His approach had some downsides. It meant any talk of death or doing things in the present to help preserve his memory in the future was pushed aside. I desperately wanted my father to answer many questions so I could take them with me when he was gone. He ignored my requests. Not because he didn’t want to share memories. Rather, doing so meant acknowledging that one day, he would no longer be here, and the mindset he built to stave off death couldn’t risk any intrusive thoughts.
My dad lived on his terms, and I loved him for it. And in many ways, it worked. With a little bit of luck, a lot of medical care, endless positivity, and a healthy lifestyle, my dad lived far longer — and with a higher quality of life — than anyone imagined. Six months before he passed, my dad was still skiing down mountains. It was a thing of beauty and part of what made his decline so hard; I think he even tricked me into believing he could outwit death.
When my dad was first diagnosed, I said everything I wanted to say. I didn’t want to leave anything in my heart. And before he passed, I made sure I had no more regrets.
But once he was one, I realized what I didn’t do.
I regretted that I didn’t always act like our time was limited, especially before his sickness. I thought about my relationship and what it could’ve been and realized I didn’t always make the best use of our time.
It still keeps me up some nights.
There’s so much we don’t control, but we do have the here and now.
We control how we treat people and how we love them.
We decide how we respect and care for our bodies.
We can relentlessly pursue our wildest dreams, take big chances, and do the things we love.
Ironically, realizing that I don’t control my health outcomes pushes me to take care of my body every day.
And yet, it took illness and death to help me realize I should take a similar approach in other aspects of my life.
As the cliche goes, “There are no guarantees in life,” no matter how pure, focused, or well-executed you pursue an outcome. The myth of life is that when you do the right things, you end up winning.
The reality of life is that if you don’t quit, do the right things, and chase the version of life you want the most, then you can’t lose — regardless of the outcome.
In his final weeks, I told my dad the things I wish I had done differently, and that’s when it hit me.
Too often, my obsession was on the outcome instead of the process.
Life’s regrets are not about what we get; they are about what we do.
My relationship with my dad could’ve been exactly the same, but if I did the things I wanted instead of waiting or letting excuses stand in the way, then there would’ve been nothing I would’ve changed.
The ability to choose what you do is what makes life great. Having few regrets isn’t about getting what you want; it’s about the freedom of not having to wonder, “What if.”
Peace and satisfaction come from knowing you spent your time intentionally because loss and disappointment are built into the fabric of life just as much as happiness and success.
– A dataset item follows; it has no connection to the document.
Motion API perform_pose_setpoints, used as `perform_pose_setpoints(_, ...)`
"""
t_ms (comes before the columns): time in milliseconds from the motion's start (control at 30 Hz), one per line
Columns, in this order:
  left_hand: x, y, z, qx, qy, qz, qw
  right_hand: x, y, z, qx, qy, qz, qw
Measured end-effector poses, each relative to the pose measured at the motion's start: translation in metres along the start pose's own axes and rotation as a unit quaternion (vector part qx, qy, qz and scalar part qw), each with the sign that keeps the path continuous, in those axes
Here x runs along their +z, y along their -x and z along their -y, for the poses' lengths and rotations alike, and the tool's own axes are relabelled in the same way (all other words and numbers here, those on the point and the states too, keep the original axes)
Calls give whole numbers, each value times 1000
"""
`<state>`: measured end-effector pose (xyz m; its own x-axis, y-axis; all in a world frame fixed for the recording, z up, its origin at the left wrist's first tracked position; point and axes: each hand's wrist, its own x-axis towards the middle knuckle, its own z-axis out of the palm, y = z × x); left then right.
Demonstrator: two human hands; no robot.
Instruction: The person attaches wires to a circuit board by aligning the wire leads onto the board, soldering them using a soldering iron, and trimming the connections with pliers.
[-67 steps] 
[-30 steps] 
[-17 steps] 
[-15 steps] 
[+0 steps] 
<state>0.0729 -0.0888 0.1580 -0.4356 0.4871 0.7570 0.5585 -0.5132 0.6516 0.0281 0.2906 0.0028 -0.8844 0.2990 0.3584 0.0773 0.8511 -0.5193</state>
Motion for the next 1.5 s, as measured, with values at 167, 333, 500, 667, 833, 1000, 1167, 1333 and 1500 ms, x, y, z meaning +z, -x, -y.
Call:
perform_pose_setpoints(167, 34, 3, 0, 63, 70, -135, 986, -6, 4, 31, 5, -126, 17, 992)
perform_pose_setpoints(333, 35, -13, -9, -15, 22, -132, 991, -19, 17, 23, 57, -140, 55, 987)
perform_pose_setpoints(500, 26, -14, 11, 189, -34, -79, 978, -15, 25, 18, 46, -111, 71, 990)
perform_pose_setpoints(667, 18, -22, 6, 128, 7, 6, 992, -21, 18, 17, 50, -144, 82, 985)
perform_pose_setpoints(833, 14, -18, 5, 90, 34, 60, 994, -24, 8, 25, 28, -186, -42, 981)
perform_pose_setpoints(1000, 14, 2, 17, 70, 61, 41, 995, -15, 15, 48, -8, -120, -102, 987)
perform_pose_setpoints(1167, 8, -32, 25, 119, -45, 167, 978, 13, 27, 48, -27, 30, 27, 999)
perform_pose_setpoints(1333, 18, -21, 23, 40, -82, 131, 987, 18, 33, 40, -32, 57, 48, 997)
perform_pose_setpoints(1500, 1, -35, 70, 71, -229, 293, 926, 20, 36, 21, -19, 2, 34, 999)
So it’s worth assessing what really matters — and then holding yourself accountable so that your thoughts and emotions are clear. Once that happens, you’ll be more likely to take the actions that make the best use of your time.
I think about that often. It’s the part of my dad that I’ll carry with me every day.
Somehow, the least emotional person I know—my dad—helped me better understand my emotions so I could more effectively take action on the things that matter.
And I’ll tell everyone about it too. Because the one thing I’ve learned about death — at least in the US — is that it makes almost everyone uncomfortable.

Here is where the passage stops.